======== Provided records
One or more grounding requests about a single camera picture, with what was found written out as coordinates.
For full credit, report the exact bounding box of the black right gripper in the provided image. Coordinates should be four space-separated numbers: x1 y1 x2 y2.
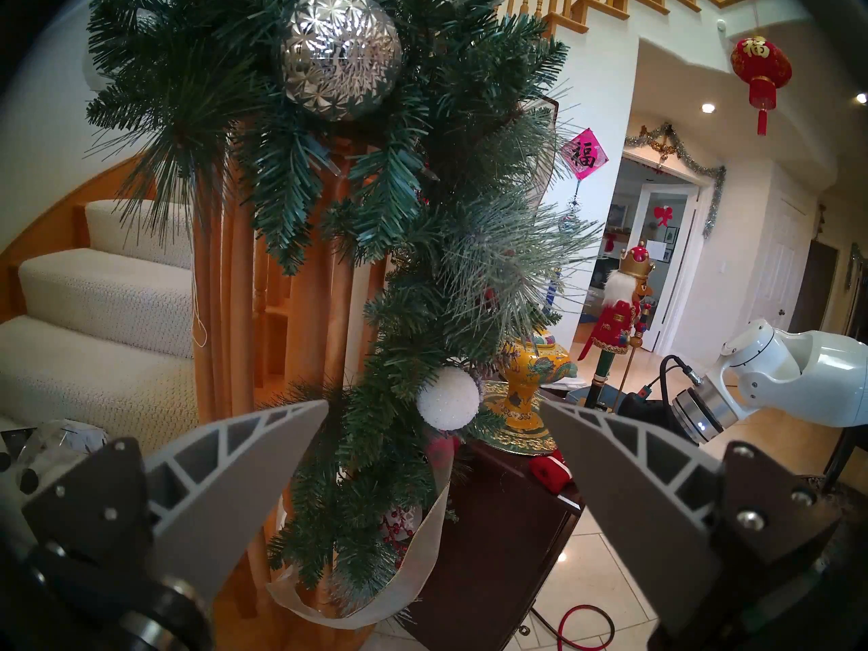
617 392 694 448

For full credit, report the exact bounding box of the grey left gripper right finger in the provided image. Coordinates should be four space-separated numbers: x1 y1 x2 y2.
540 400 843 640

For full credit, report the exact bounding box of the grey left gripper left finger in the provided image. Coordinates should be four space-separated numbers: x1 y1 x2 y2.
22 399 330 604

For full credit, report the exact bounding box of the red knitted mitten ornament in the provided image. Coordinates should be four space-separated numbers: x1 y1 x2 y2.
529 453 574 494

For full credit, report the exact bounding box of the white glitter ball ornament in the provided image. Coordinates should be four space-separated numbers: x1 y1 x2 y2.
416 366 481 431

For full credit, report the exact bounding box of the small red ball ornament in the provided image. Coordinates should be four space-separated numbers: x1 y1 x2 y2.
427 434 462 467

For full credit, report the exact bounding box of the silver faceted ball ornament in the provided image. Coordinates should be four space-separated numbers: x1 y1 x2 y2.
281 0 403 121

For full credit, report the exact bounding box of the large red nutcracker figure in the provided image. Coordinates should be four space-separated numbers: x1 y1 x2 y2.
578 243 655 413

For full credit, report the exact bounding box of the yellow porcelain lidded jar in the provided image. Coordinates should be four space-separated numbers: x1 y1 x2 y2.
498 338 578 433

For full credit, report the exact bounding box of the white glass door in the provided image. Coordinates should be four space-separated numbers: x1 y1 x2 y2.
637 182 699 352

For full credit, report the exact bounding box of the ornate round plate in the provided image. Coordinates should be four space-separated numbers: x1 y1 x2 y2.
475 382 564 457

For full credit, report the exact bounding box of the clear plastic packaging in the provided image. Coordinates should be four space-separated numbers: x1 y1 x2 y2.
0 419 109 494

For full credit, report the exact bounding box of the dark wooden cabinet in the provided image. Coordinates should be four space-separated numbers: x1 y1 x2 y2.
400 439 587 651

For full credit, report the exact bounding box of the carpeted wooden staircase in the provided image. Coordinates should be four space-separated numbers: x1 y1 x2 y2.
0 155 204 454

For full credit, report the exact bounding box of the blue vase tassel hanging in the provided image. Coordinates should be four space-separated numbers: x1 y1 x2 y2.
542 180 584 318

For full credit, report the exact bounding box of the sheer white ribbon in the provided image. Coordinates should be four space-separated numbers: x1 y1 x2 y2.
267 97 560 630

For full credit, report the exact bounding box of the silver tinsel door garland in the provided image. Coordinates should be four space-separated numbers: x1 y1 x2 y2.
624 123 726 240

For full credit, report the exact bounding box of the red diamond fu sign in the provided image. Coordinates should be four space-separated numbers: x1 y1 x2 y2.
559 127 609 180

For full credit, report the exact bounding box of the green pine garland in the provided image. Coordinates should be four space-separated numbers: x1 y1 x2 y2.
85 0 604 616

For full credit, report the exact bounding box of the red paper lantern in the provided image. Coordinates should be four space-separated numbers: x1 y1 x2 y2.
730 36 793 136

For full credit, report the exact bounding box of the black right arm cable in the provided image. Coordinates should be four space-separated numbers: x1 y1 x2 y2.
651 355 703 403

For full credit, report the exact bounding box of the red power cable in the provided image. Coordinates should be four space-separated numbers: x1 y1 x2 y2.
532 604 616 651

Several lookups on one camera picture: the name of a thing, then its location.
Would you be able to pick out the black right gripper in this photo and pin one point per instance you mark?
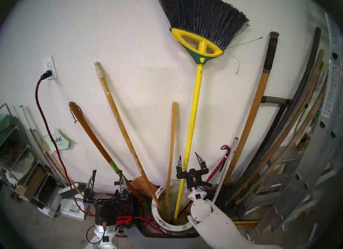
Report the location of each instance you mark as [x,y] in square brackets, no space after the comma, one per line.
[193,180]

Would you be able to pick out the long bare wooden pole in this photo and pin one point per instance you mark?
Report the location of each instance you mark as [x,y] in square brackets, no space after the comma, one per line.
[305,125]
[319,73]

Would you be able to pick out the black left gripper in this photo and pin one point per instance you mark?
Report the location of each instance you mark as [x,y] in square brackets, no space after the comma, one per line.
[105,213]

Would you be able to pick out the white plastic box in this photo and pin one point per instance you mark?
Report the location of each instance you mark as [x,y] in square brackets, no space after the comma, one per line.
[71,208]

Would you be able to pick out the paint-spattered wooden pole threaded tip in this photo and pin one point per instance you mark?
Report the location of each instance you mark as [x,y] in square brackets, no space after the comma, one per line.
[118,117]

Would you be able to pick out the brown wooden board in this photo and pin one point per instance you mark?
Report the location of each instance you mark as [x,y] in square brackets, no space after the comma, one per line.
[139,184]

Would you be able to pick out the grey metal step stool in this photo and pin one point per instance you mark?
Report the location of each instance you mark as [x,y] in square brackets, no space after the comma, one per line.
[289,157]

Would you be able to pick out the thin flat wooden stick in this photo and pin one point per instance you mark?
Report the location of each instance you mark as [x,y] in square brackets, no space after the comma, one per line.
[172,133]

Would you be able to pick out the red walking cane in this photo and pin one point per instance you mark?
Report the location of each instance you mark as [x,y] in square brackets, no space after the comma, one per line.
[218,168]

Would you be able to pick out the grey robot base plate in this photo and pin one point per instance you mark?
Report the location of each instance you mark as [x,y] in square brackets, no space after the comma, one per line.
[160,243]

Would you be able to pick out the brown bottle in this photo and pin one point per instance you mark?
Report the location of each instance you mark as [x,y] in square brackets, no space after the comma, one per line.
[304,145]

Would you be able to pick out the aluminium ladder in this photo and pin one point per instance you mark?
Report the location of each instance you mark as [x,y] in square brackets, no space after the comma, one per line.
[329,111]

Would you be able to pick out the white wall outlet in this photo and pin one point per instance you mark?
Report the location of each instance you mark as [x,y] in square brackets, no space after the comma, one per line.
[48,62]

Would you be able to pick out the mint green name sign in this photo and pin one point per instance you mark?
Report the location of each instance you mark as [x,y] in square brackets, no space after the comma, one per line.
[57,141]

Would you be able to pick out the yellow broom black bristles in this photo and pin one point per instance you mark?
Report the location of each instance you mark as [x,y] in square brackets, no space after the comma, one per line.
[195,95]

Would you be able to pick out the white floral ceramic pot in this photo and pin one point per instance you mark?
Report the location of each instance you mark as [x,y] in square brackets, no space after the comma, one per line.
[171,226]

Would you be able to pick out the grey metal rod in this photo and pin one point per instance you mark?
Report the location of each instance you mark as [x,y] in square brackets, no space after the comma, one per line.
[50,160]

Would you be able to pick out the grey flat wooden stake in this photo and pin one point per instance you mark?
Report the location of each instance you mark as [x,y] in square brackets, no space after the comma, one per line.
[230,157]

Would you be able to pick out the black tool olive grip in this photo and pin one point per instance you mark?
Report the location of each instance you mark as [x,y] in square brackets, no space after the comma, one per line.
[276,100]

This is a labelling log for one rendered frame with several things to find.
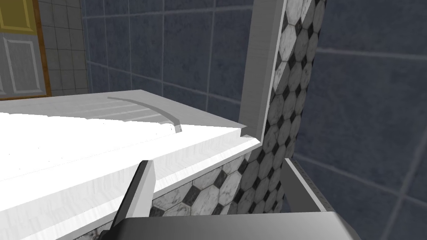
================
[Task statement]
Return all entries preceding this task exactly as they stand, leaving any picture out.

[Output for this exercise]
One or more grounding requests about a single camera picture, with what was found written out as coordinates.
For full credit, report the exact bounding box of the black right gripper in the provided image. Coordinates should be four space-separated numbers: x1 y1 x2 y2.
617 392 694 448

For full credit, report the exact bounding box of the grey left gripper right finger in the provided image. Coordinates should be four space-separated numbers: x1 y1 x2 y2.
540 400 843 640

For full credit, report the exact bounding box of the grey left gripper left finger in the provided image. Coordinates should be four space-separated numbers: x1 y1 x2 y2.
22 399 330 604

For full credit, report the exact bounding box of the red knitted mitten ornament in the provided image. Coordinates should be four space-separated numbers: x1 y1 x2 y2.
529 453 574 494

For full credit, report the exact bounding box of the white glitter ball ornament in the provided image. Coordinates should be four space-separated numbers: x1 y1 x2 y2.
416 366 481 431

For full credit, report the exact bounding box of the small red ball ornament in the provided image. Coordinates should be four space-separated numbers: x1 y1 x2 y2.
427 434 462 467

For full credit, report the exact bounding box of the silver faceted ball ornament in the provided image. Coordinates should be four space-separated numbers: x1 y1 x2 y2.
281 0 403 121

For full credit, report the exact bounding box of the large red nutcracker figure in the provided image. Coordinates should be four space-separated numbers: x1 y1 x2 y2.
578 243 655 413

For full credit, report the exact bounding box of the yellow porcelain lidded jar in the provided image. Coordinates should be four space-separated numbers: x1 y1 x2 y2.
498 338 578 433

For full credit, report the exact bounding box of the white glass door in the provided image. Coordinates should be four space-separated numbers: x1 y1 x2 y2.
637 182 699 352

For full credit, report the exact bounding box of the ornate round plate in the provided image. Coordinates should be four space-separated numbers: x1 y1 x2 y2.
475 382 564 457

For full credit, report the exact bounding box of the clear plastic packaging in the provided image. Coordinates should be four space-separated numbers: x1 y1 x2 y2.
0 419 109 494

For full credit, report the exact bounding box of the dark wooden cabinet in the provided image. Coordinates should be four space-separated numbers: x1 y1 x2 y2.
400 439 587 651

For full credit, report the exact bounding box of the carpeted wooden staircase in the provided image. Coordinates should be four space-separated numbers: x1 y1 x2 y2.
0 155 204 454

For full credit, report the exact bounding box of the blue vase tassel hanging in the provided image. Coordinates should be four space-separated numbers: x1 y1 x2 y2.
542 180 584 318

For full credit, report the exact bounding box of the sheer white ribbon in the provided image. Coordinates should be four space-separated numbers: x1 y1 x2 y2.
267 97 560 630

For full credit, report the exact bounding box of the silver tinsel door garland in the provided image. Coordinates should be four space-separated numbers: x1 y1 x2 y2.
624 123 726 240

For full credit, report the exact bounding box of the red diamond fu sign in the provided image. Coordinates should be four space-separated numbers: x1 y1 x2 y2.
559 127 609 180

For full credit, report the exact bounding box of the green pine garland in the provided image. Coordinates should be four space-separated numbers: x1 y1 x2 y2.
85 0 604 616

For full credit, report the exact bounding box of the red paper lantern in the provided image. Coordinates should be four space-separated numbers: x1 y1 x2 y2.
730 36 793 136

For full credit, report the exact bounding box of the black right arm cable in the provided image. Coordinates should be four space-separated numbers: x1 y1 x2 y2.
651 355 703 403

For full credit, report the exact bounding box of the red power cable in the provided image. Coordinates should be four space-separated numbers: x1 y1 x2 y2.
532 604 616 651

Several lookups on one camera picture: the name of a thing, then its location.
Would you be able to pick out the black right gripper in this photo and pin one point per instance you mark?
Report the location of each instance you mark as [x,y] in square brackets, no space after the comma, one per line.
[193,180]

Would you be able to pick out the long bare wooden pole in this photo and pin one point per instance you mark?
Report the location of each instance you mark as [x,y] in square brackets, no space after the comma, one per line.
[305,125]
[319,73]

Would you be able to pick out the black left gripper in this photo and pin one point per instance you mark?
Report the location of each instance you mark as [x,y] in square brackets, no space after the comma, one per line.
[105,213]

Would you be able to pick out the white plastic box in this photo and pin one point per instance you mark?
Report the location of each instance you mark as [x,y] in square brackets, no space after the comma, one per line.
[71,208]

Would you be able to pick out the paint-spattered wooden pole threaded tip in this photo and pin one point per instance you mark?
Report the location of each instance you mark as [x,y] in square brackets, no space after the comma, one per line.
[118,117]

Would you be able to pick out the brown wooden board in this photo and pin one point per instance you mark?
Report the location of each instance you mark as [x,y] in square brackets, no space after the comma, one per line.
[139,184]

Would you be able to pick out the grey metal step stool in this photo and pin one point per instance you mark?
Report the location of each instance you mark as [x,y] in square brackets, no space after the comma, one per line.
[289,157]

Would you be able to pick out the thin flat wooden stick in this photo and pin one point per instance you mark?
Report the location of each instance you mark as [x,y] in square brackets, no space after the comma, one per line.
[172,133]

Would you be able to pick out the red walking cane in this photo and pin one point per instance you mark?
Report the location of each instance you mark as [x,y] in square brackets, no space after the comma, one per line.
[218,168]

Would you be able to pick out the grey robot base plate in this photo and pin one point per instance you mark?
Report the location of each instance you mark as [x,y] in square brackets, no space after the comma, one per line.
[160,243]

Would you be able to pick out the brown bottle in this photo and pin one point per instance you mark?
Report the location of each instance you mark as [x,y] in square brackets, no space after the comma, one per line.
[304,145]

Would you be able to pick out the aluminium ladder in this photo and pin one point per instance you mark?
Report the location of each instance you mark as [x,y] in square brackets, no space after the comma, one per line.
[329,111]

Would you be able to pick out the white wall outlet in this photo and pin one point per instance you mark?
Report the location of each instance you mark as [x,y] in square brackets, no space after the comma, one per line.
[48,62]

Would you be able to pick out the mint green name sign in this photo and pin one point per instance you mark?
Report the location of each instance you mark as [x,y] in square brackets, no space after the comma, one per line.
[57,141]

Would you be able to pick out the yellow broom black bristles in this photo and pin one point per instance you mark?
Report the location of each instance you mark as [x,y] in square brackets, no space after the comma, one per line.
[195,95]

Would you be able to pick out the white floral ceramic pot in this photo and pin one point per instance you mark?
Report the location of each instance you mark as [x,y] in square brackets, no space after the comma, one per line.
[171,226]

Would you be able to pick out the grey metal rod in this photo and pin one point per instance you mark?
Report the location of each instance you mark as [x,y] in square brackets, no space after the comma, one per line.
[50,160]

Would you be able to pick out the grey flat wooden stake in this photo and pin one point per instance you mark?
Report the location of each instance you mark as [x,y] in square brackets, no space after the comma, one per line.
[230,157]

Would you be able to pick out the black tool olive grip in this photo and pin one point per instance you mark?
Report the location of each instance you mark as [x,y] in square brackets, no space after the comma, one per line.
[276,100]

This is a labelling log for one rendered frame with several things to find.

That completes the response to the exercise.